When Xanxus emptied his clip and stepped back and saw them, his face shuttered instantly, eyes flicking between Rafaele and Squalo a few times before settling on the other boy. “What are you staring at?” he demanded.

The rudeness rolled right off Squalo, who was downright grinning. “You. That. That was cool. Hey, do you fight close-range, too?”

Xanxus snorted, hands moving over the gun, reloading without looking. “Of course.”

Rafaele raised a brow at Piero, who shrugged and mouthed, “Street fighting.” Rafaele remembered where they had found the boy and sighed. Squalo was far more enthused.

“Great!” He practically bounced down the steps and held out a hand to Xanxus. “Fight with me!”

Not for the first time, Rafaele reflected that mafia children grew up in a very different world than other children. Piero was nodding approval, though. “Yeah, you two should be decently matched, and you should get more practice against edged weapons. Go ahead.”

Xanxus grunted and jerked his head at Squalo.

Rafaele trailed the three of them inside, hoping that his bad feeling about this was an overreaction.

Xanxus fought without any kind of restraint that Rafaele could see, but that didn’t seem to faze Squalo. Of course, in justice, Rafaele had to admit, neither did getting hammered through the mat by Maria, who didn’t believe in mercy to her training partners no matter how young.

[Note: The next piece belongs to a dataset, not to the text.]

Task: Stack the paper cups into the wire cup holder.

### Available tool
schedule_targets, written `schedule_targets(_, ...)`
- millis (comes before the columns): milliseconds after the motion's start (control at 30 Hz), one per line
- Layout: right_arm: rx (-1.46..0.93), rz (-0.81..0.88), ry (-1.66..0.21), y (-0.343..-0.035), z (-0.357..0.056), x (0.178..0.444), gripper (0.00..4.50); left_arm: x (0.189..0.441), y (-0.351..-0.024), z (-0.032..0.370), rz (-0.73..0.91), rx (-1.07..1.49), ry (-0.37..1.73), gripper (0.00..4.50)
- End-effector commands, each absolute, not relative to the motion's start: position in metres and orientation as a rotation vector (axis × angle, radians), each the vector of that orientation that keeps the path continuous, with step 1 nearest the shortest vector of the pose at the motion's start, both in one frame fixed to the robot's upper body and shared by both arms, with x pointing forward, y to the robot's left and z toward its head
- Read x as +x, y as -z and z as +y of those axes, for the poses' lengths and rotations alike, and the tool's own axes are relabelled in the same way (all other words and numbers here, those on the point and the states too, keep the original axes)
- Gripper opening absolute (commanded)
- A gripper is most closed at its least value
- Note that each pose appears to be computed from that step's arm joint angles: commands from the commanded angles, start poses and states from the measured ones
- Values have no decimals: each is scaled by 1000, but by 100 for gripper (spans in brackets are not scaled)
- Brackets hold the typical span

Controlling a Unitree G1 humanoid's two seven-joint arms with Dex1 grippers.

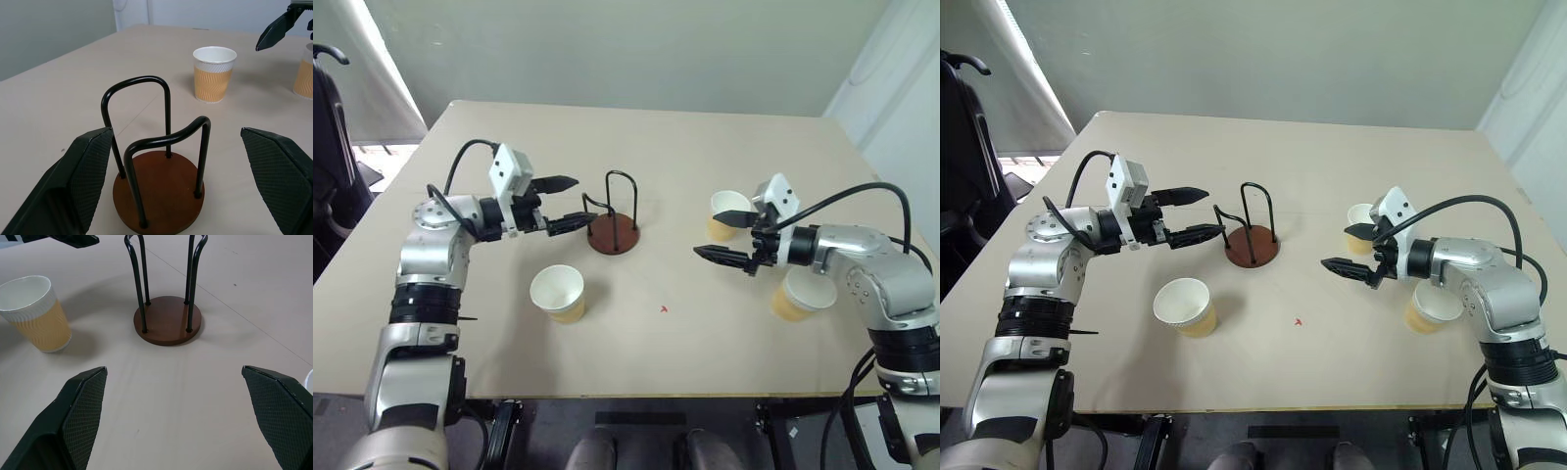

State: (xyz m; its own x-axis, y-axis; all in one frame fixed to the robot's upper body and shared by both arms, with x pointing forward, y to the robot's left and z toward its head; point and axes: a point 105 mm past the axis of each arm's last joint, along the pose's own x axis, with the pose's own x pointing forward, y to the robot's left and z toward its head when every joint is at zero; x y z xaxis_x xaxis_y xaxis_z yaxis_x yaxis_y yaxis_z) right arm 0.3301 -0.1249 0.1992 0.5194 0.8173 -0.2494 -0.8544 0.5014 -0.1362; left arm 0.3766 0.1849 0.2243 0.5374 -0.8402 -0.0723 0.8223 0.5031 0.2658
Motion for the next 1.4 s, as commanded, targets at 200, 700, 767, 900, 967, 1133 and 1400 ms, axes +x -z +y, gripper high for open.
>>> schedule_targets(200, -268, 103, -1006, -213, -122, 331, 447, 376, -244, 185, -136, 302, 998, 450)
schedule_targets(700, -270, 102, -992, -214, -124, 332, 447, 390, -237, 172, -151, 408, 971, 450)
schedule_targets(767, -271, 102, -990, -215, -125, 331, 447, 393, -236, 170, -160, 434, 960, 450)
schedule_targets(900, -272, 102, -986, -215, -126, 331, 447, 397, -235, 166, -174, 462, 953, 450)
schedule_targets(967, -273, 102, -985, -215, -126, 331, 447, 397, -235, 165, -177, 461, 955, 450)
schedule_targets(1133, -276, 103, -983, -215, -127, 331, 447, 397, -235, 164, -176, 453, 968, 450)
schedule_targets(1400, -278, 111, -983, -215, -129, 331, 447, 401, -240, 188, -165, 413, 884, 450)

Squalo met Xanxus’ vicious blows and kicks with fluid twists that were starting to be his personal style, and matched Xanxus’ bared teeth with a grin of his own. When he landed on the mat for the last time, arm twisted hard behind him, he actually laughed breathlessly as he tapped out.

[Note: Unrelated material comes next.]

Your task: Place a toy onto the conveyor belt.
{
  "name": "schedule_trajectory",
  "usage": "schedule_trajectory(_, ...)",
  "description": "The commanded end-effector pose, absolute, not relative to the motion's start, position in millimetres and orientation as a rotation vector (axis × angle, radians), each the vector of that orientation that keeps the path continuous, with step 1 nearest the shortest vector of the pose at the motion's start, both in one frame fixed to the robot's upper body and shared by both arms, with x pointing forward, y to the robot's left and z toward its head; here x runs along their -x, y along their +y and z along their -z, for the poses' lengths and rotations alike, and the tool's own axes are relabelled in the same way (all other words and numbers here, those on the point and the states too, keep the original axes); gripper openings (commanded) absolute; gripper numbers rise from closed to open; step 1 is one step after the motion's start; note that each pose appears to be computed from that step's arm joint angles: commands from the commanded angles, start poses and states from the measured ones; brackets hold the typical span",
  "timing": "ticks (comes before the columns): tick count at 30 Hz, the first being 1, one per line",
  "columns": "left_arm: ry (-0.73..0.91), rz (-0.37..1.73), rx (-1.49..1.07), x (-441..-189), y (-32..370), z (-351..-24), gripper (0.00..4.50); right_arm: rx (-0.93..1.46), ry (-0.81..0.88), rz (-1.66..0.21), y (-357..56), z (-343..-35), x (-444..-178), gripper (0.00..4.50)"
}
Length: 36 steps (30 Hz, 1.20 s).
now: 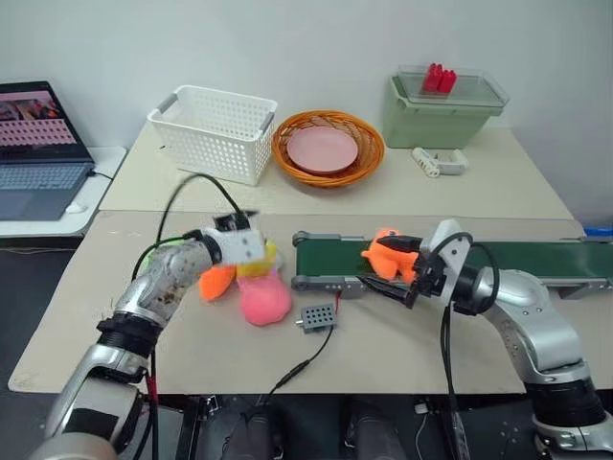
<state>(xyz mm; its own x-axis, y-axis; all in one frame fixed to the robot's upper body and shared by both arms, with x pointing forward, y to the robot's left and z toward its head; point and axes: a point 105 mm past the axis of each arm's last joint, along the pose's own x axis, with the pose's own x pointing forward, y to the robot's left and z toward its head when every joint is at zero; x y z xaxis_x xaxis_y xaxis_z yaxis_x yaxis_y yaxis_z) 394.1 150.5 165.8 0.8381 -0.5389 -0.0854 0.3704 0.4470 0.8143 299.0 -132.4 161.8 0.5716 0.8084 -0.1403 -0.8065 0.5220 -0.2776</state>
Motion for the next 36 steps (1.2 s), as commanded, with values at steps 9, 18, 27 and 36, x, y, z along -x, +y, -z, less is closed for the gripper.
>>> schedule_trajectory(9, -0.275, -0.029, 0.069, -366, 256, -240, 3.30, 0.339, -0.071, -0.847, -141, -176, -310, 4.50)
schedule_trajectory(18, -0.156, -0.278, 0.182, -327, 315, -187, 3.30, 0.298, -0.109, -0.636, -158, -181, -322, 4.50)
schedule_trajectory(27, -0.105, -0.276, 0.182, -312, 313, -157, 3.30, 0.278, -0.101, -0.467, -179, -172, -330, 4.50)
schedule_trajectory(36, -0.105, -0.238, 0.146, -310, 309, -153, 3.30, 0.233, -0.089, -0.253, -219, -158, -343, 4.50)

“That was great,” he declared, working his shoulder a little as Xanxus let him up. He stuck out his other hand, shaking fine hair back from his face, and grinned up at Xanxus. “I’m Squalo. Good to meet you.”

Xanxus nodded a little, looking satisfied at having won, though he ignored the extended hand loftily. “Yeah.”

Squalo’ eyes were just about glowing. “So. You want to train some more some time?”

Xanxus gave him a proud look, the kind that always made Rafaele feel a headache coming on. “Think you’re good enough to train with the Ninth’s son?”

Squalo tipped his head to the side. “Oh, you’re his fourth son? I thought you were older.” He shrugged it off. “Well, whatever.”

Xanxus turned very still, staring at him. “You… didn’t know who I was?”

“Sure I did.” Squalo grinned as he stood. “You’re good, that’s what.”

Rafaele could think of reasons, though none he liked, why that would make Xanxus look annoyed, but none why it would make him look, just for a moment, lost. He frowned and tucked the moment away to think about later.

“So, what about it?” Squalo prodded.

“I… sure, I guess so,” Xanxus muttered.

Squalo was pleased and Piero looked approving, so Rafaele resigned himself. Hell, maybe having someone close to his own age would help civilize Xanxus a little, he thought, wistfully. “Come on then,” he told his protege. “You can have another round with Xanxus later. Tyr wanted to see you today.”

As he shepherded Squalo out, he glanced back to see Xanxus watching them leave with a tiny frown of what looked like genuine puzzlement.